Can Cyclists Have A Strong Upper Body, Too?by Neighborhood Trainers Finding a trainer is a personal choice
Cyclists know they need to have good, strong legs. What else could they need? There are all those hours in the saddle, and surely when you have to go uphill for hours and hours wouldn’t it make sense to carry as little top end weight as possible?
That logic is flawed, as you knew it would be. Cyclists are all over fit. They can and should have upper body strength to work with powerful thighs and calves.
Upper body strength control position on the bike
Personal training for distance cycling NYC can show you how upper body strength can help develop a better position on the bike, and if you’re going to ride it for five hours a day or more you need strength.
Your thoracic cage, your spine and neck all need to be aligned properly for you to have a balanced, relaxed position on the bike. This is the only way you will be comfortable for hours on end. You know almost immediately when your neck is out of alignment, and before long it is going to be torture.
Upper body strength helps the legs just power away
Two things are happening when you’re on a bike; you are propelling it forward and you are keeping your body on the bike. When your upper body is not able to support itself, some of the leg energy is translated into supporting your torso.

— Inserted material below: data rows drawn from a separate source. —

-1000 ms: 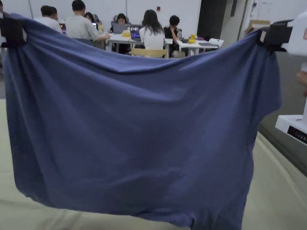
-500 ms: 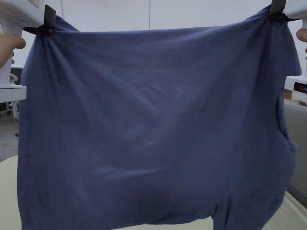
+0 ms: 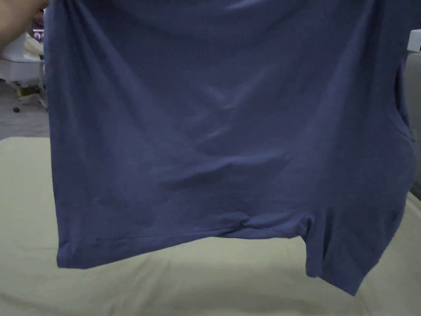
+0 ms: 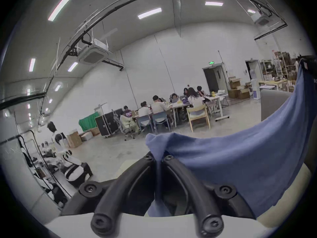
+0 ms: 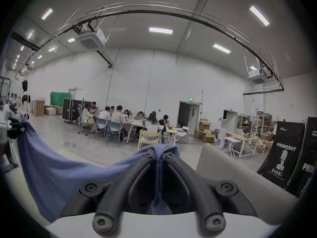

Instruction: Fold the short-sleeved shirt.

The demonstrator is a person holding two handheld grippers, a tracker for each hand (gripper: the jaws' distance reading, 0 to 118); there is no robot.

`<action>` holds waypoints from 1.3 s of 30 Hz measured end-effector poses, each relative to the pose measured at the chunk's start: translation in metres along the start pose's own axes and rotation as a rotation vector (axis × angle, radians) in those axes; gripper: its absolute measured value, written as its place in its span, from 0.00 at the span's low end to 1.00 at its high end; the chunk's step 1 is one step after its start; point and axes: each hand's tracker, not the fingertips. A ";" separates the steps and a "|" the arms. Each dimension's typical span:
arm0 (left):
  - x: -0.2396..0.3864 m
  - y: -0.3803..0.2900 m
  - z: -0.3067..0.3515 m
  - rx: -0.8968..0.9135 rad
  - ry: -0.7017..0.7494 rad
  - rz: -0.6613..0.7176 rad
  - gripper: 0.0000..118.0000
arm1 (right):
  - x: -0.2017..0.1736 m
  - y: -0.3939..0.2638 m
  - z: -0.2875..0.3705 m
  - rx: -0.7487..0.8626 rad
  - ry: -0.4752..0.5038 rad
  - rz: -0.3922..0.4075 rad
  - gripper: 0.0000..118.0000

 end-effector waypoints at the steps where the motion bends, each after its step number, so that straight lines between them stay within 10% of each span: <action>1: 0.007 -0.020 -0.011 -0.018 -0.033 0.025 0.04 | -0.003 -0.023 -0.002 -0.018 0.009 0.007 0.06; 17: 0.080 -0.185 -0.052 -0.284 -0.163 0.083 0.04 | -0.004 -0.219 -0.015 -0.286 0.050 -0.088 0.06; 39: 0.064 -0.360 0.286 -0.274 -0.238 0.084 0.04 | 0.039 -0.396 0.322 -0.443 0.132 -0.184 0.06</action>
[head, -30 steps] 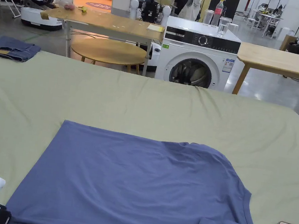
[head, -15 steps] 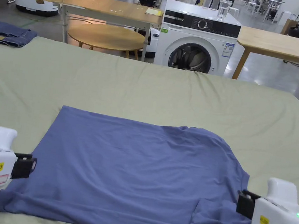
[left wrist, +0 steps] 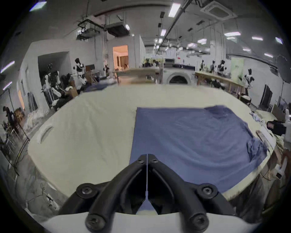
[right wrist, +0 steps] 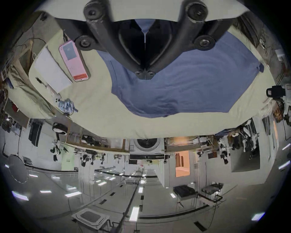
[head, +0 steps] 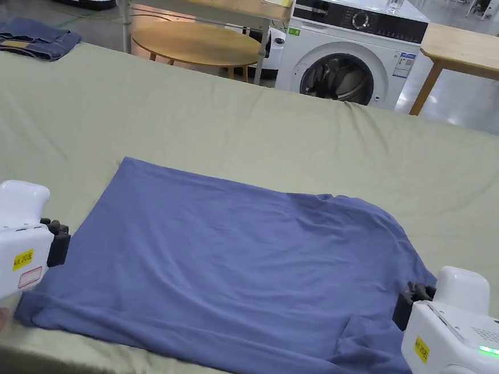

As Yorktown personal trainers will tell you, this is wasting energy –all of your leg energy should go into propelling the bike.
When your upper body supports itself, when your spine does its job and the arm and neck muscles are strong, then you don’t need to use leg energy for support. It all goes into propulsion.
A strong torso translates the heart work properly
Just as important as your legs is how your heart works especially over a long ride. When your thoracic cage is developed and wide your heart has the time and space to provide oxygenated blood throughout the body. Getting oxygen to the legs is essential to keep them from feeling tired and weary.
Check out the riders next time you see themYou can look for proof that cyclists can and should have a strong upper body the next time a group cycles by. Check out the riders who look relaxed and have the energy. Then check out their biceps. Chances are the ones with the better bike posture are the ones who are ripped.
Created on Oct 5th 2018 04:13. Viewed 193 times.